Abstract
Objective Our aim was to develop an ultrasonographic scoring model for staging hypofunction of salivary glands (SGs) in patients with Sjögren disease (SjD).
Methods The assessment of SG secretory hypofunction was conducted by measuring whole salivary flows. B-mode ultrasonography was performed bilaterally on the parotid and submandibular glands to quantitatively evaluate the gland score and Outcome Measures in Rheumatology (OMERACT) score. The correlation between these scores and SG secretory function in patients with SjD was analyzed, leading to the development of an ultrasonographic scoring model for staging SG hypofunction.

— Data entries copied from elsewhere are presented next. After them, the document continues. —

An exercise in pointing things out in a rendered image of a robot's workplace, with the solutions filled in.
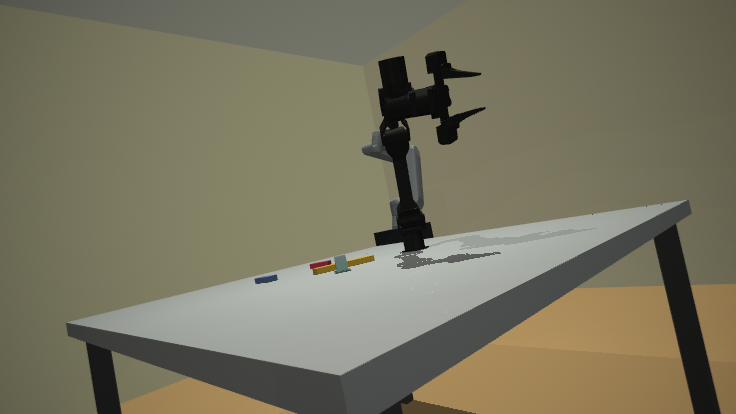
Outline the yellow bar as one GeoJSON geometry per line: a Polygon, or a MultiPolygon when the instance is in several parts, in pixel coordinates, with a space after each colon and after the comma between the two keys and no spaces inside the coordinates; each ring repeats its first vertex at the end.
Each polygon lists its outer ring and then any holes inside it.
{"type": "MultiPolygon", "coordinates": [[[[348,260],[347,265],[348,267],[351,267],[351,266],[355,266],[355,265],[359,265],[359,264],[363,264],[363,263],[367,263],[371,261],[375,261],[374,255],[369,255],[365,257],[348,260]]],[[[313,274],[318,275],[318,274],[334,271],[336,270],[336,266],[335,264],[331,264],[331,265],[326,265],[326,266],[322,266],[318,268],[313,268],[312,270],[313,270],[313,274]]]]}

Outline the red rectangular block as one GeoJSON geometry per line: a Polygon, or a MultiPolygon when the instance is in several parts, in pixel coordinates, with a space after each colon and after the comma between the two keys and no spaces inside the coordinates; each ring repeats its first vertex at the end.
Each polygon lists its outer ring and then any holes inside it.
{"type": "Polygon", "coordinates": [[[310,269],[331,265],[331,260],[309,264],[310,269]]]}

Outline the blue rectangular block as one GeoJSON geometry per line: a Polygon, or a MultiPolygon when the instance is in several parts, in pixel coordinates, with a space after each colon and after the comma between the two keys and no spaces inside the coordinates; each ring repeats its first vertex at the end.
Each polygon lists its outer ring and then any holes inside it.
{"type": "Polygon", "coordinates": [[[268,283],[276,280],[278,280],[277,275],[262,276],[259,278],[255,278],[255,284],[268,283]]]}

Results A 1-center derivation cohort comprising 164 patients with SjD and a double-center validation cohort consisting of 107 patients with SjD were included. Both ultrasonographic scores demonstrated excellent discriminatory ability between patients with SjD with hypofunction and those with normal function (area under the curve > 0.8 for both; P < 0.001). A novel ultrasonographic scoring model revealed that low total OMERACT scores (< 5) indicated initial-stage SG hypofunction, whereas high scores (> 9) suggested end-stage hypofunction. Conversely, patients with moderate-level total OMERACT scores (5-9) required further stratification using total gland scores. The incidence of SG hypofunction among all 271 patients with SjD was found to be 18% in the initial stage, 58% in the progressive stage, and 100% in the end stage (P < 0.01). Further, the incidence of lacrimal gland involvement and hyperglobulinemia (IgG > 16 IU/mL) was significantly lower in the initial-stage patients compared to those at other stages (all P < 0.01).
Conclusion The novel ultrasonographic scoring model incorporates precise definitions for each stage of SG hypofunction, providing a robust and clinically significant approach to stratification of SG secretory hypofunction in SjD.